**Exercise brief**: Read the listing below. Then repeat it exactly.

Supplied material Block Start

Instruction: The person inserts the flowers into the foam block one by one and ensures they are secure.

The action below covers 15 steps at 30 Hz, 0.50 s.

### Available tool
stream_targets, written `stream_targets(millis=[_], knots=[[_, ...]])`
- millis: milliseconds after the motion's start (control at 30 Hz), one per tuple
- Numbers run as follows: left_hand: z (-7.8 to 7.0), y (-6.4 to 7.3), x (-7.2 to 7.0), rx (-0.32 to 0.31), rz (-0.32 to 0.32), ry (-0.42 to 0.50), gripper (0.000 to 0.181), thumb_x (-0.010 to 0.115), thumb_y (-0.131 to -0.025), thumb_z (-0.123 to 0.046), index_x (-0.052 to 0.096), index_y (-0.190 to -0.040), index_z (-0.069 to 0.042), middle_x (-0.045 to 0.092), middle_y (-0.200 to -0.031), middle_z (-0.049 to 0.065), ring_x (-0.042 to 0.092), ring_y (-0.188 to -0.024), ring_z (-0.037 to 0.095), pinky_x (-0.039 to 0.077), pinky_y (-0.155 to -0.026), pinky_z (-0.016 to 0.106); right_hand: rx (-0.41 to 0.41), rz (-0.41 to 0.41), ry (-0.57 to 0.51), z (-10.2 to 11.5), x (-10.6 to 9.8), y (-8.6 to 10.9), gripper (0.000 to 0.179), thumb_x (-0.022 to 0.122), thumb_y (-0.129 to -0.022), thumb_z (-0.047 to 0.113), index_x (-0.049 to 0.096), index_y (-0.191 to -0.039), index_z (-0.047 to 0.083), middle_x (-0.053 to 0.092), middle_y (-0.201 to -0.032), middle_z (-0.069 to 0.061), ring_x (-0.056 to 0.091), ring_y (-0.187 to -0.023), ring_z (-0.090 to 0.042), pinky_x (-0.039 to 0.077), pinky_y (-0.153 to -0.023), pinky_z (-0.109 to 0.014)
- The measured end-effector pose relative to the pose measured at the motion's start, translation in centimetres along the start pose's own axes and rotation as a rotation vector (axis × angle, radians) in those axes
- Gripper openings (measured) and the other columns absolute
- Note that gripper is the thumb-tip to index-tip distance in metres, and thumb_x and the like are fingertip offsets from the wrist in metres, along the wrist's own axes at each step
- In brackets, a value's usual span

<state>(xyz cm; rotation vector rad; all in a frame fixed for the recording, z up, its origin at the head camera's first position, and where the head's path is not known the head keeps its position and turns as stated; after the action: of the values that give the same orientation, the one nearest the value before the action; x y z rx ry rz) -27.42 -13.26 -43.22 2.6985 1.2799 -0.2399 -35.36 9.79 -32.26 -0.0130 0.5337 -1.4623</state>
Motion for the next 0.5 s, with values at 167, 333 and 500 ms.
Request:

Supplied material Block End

**Exercise solution**:
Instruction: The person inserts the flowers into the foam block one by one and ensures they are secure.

The action below covers 15 steps at 30 Hz, 0.50 s.

### Available tool
stream_targets, written `stream_targets(millis=[_], knots=[[_, ...]])`
- millis: milliseconds after the motion's start (control at 30 Hz), one per tuple
- Numbers run as follows: left_hand: z (-7.8 to 7.0), y (-6.4 to 7.3), x (-7.2 to 7.0), rx (-0.32 to 0.31), rz (-0.32 to 0.32), ry (-0.42 to 0.50), gripper (0.000 to 0.181), thumb_x (-0.010 to 0.115), thumb_y (-0.131 to -0.025), thumb_z (-0.123 to 0.046), index_x (-0.052 to 0.096), index_y (-0.190 to -0.040), index_z (-0.069 to 0.042), middle_x (-0.045 to 0.092), middle_y (-0.200 to -0.031), middle_z (-0.049 to 0.065), ring_x (-0.042 to 0.092), ring_y (-0.188 to -0.024), ring_z (-0.037 to 0.095), pinky_x (-0.039 to 0.077), pinky_y (-0.155 to -0.026), pinky_z (-0.016 to 0.106); right_hand: rx (-0.41 to 0.41), rz (-0.41 to 0.41), ry (-0.57 to 0.51), z (-10.2 to 11.5), x (-10.6 to 9.8), y (-8.6 to 10.9), gripper (0.000 to 0.179), thumb_x (-0.022 to 0.122), thumb_y (-0.129 to -0.022), thumb_z (-0.047 to 0.113), index_x (-0.049 to 0.096), index_y (-0.191 to -0.039), index_z (-0.047 to 0.083), middle_x (-0.053 to 0.092), middle_y (-0.201 to -0.032), middle_z (-0.069 to 0.061), ring_x (-0.056 to 0.091), ring_y (-0.187 to -0.023), ring_z (-0.090 to 0.042), pinky_x (-0.039 to 0.077), pinky_y (-0.153 to -0.023), pinky_z (-0.109 to 0.014)
- The measured end-effector pose relative to the pose measured at the motion's start, translation in centimetres along the start pose's own axes and rotation as a rotation vector (axis × angle, radians) in those axes
- Gripper openings (measured) and the other columns absolute
- Note that gripper is the thumb-tip to index-tip distance in metres, and thumb_x and the like are fingertip offsets from the wrist in metres, along the wrist's own axes at each step
- In brackets, a value's usual span

<state>(xyz cm; rotation vector rad; all in a frame fixed for the recording, z up, its origin at the head camera's first position, and where the head's path is not known the head keeps its position and turns as stated; after the action: of the values that give the same orientation, the one nearest the value before the action; x y z rx ry rz) -27.42 -13.26 -43.22 2.6985 1.2799 -0.2399 -35.36 9.79 -32.26 -0.0130 0.5337 -1.4623</state>
Motion for the next 0.5 s, with values at 167, 333 and 500 ms.
Request:

Further output is not needed for this exercise.